- **To do**
Starting at the line below holding "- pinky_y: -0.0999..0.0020" and stopping at the line holding "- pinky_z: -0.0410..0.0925", print every line exactly, both ends included, and leave the rest out.

- **Information supplied**
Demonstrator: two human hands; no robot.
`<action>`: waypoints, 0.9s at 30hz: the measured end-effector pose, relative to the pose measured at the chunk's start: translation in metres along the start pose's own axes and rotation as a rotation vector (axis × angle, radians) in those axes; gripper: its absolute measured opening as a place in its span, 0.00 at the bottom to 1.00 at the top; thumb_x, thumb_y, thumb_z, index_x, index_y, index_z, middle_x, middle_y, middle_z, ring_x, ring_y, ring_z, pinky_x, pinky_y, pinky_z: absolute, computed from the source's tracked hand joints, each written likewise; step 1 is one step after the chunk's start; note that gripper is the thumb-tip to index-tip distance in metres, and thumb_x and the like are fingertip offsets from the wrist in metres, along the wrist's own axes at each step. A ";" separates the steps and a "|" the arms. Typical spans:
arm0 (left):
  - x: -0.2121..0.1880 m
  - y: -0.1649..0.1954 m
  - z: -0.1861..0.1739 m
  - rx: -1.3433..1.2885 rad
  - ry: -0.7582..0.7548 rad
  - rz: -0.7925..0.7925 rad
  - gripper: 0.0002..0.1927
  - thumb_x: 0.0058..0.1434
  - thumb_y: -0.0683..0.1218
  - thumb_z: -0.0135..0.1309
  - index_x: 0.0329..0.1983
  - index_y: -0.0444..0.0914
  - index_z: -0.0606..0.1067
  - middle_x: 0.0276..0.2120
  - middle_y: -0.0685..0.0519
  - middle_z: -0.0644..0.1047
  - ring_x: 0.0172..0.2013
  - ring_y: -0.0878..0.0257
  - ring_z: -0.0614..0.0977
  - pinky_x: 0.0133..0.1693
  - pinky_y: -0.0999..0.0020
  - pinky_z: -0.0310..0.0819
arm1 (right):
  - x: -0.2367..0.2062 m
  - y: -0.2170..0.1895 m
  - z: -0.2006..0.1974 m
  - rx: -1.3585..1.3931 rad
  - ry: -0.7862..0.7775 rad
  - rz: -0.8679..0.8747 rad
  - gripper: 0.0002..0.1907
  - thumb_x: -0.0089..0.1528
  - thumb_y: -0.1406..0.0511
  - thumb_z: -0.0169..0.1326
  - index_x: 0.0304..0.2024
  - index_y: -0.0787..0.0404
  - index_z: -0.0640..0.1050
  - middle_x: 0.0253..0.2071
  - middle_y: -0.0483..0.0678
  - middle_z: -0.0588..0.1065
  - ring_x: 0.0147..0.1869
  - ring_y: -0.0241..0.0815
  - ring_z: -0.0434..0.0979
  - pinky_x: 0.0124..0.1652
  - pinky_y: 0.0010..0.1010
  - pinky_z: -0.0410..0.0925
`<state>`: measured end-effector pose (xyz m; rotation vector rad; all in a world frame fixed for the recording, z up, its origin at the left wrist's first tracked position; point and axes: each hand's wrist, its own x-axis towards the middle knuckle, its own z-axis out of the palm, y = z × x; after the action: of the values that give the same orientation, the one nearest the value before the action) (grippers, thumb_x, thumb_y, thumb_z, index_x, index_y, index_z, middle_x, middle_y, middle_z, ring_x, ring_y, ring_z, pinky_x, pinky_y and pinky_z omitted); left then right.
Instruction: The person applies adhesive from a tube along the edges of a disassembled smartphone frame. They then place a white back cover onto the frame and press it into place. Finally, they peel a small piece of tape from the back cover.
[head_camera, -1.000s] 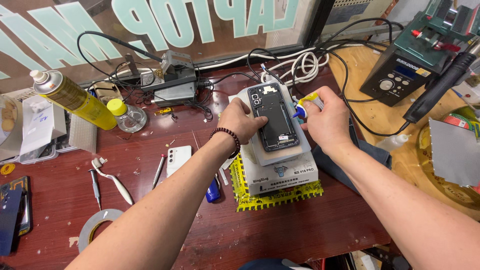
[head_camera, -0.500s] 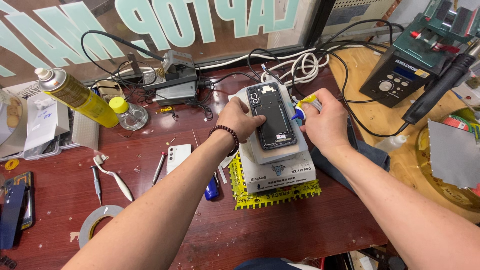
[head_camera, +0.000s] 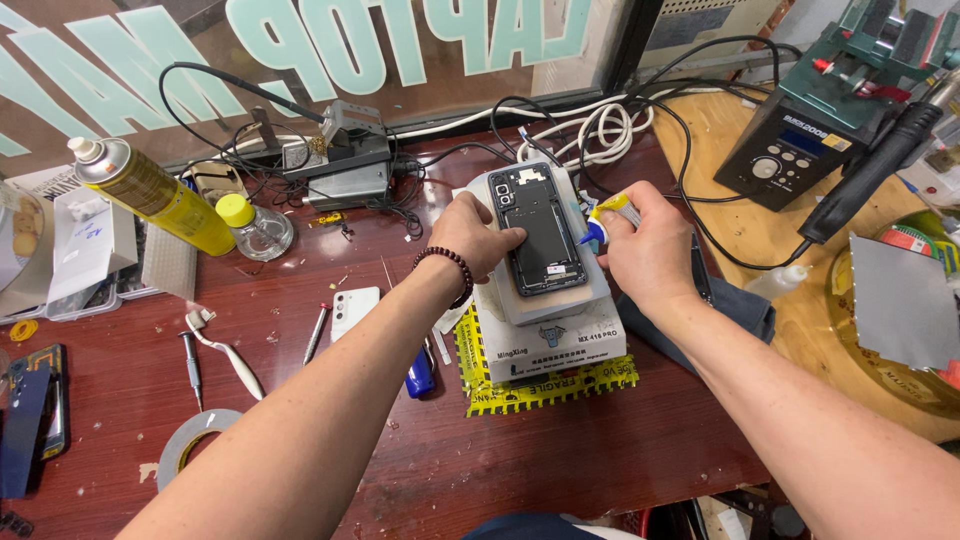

- **Solution for this exercise**
  - pinky_y: -0.0999..0.0020
  - pinky_z: -0.0310..0.0819
arm1 (right):
  - x: -0.2367..0.2062 m
  - y: -0.2170..0.1895 m
  - z: -0.2006..0.1974 m
  - rx: -1.3585..1.3931 rad
  - ry: -0.7862..0.7775 rad
  - rz: -0.8679..0.8747 rad
  - gripper: 0.0002..0.1907
  - thumb_x: -0.0089..0.1528
  - thumb_y: -0.1406..0.0511
  - thumb_z: -0.0169..0.1326
  - index_x: 0.0304..0.2024
  - index_y: -0.0787..0.0404
  - index_z: -0.0640..0.1050
  - middle_x: 0.0253..0.2071
  - middle_y: -0.0483..0.0678
  - middle_z: -0.0588..0.1065
  - ring_x: 0.0147..0.1869
  - ring_y: -0.0241..0.0815
  - ring_z: -0.0434..0.0979
  - pinky_x: 0.0124..0.1652
  - pinky_y: 0.0010..0.1010
  - pinky_z: -0.0410..0.0925

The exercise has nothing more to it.